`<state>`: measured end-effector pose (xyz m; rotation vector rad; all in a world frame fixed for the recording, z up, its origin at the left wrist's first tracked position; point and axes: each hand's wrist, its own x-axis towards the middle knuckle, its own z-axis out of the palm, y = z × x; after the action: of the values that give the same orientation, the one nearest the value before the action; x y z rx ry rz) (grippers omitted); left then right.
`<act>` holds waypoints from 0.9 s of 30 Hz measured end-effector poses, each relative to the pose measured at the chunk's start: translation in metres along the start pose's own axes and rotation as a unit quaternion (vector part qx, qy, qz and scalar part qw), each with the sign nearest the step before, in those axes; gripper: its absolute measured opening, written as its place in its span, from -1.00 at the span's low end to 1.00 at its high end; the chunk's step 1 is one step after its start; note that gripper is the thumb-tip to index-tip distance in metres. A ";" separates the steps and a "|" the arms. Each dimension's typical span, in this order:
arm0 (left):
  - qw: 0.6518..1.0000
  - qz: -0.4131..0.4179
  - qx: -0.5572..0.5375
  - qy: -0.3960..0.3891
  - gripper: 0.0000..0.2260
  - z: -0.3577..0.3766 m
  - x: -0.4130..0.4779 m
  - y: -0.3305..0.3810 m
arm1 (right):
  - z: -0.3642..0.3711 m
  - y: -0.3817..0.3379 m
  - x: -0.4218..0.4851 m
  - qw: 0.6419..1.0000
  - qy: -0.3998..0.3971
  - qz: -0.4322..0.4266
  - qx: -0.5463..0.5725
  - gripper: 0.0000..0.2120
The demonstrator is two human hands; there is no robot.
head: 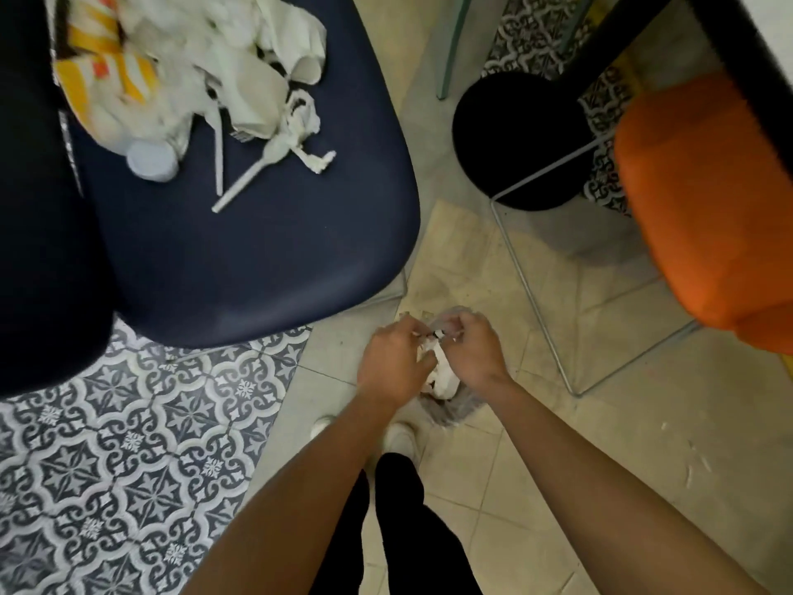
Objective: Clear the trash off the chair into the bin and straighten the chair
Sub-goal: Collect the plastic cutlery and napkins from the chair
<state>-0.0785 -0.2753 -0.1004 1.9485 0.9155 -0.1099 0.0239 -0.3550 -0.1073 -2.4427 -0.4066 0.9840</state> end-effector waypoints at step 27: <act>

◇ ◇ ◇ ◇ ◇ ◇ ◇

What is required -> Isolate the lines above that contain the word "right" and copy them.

Solution to this problem ->
`<state>`: measured end-effector pose (xyz m; rotation vector rad; all in a world frame fixed for the recording, z up, its origin at the left wrist's first tracked position; point and axes: each hand's wrist, its own x-axis towards the middle knuckle, its own z-axis out of the palm, y = z × x; after the action: of the values that give the same orientation, the one nearest the value before the action; x y z rx ry rz) (grippers omitted); left then right.
arm1 (right):

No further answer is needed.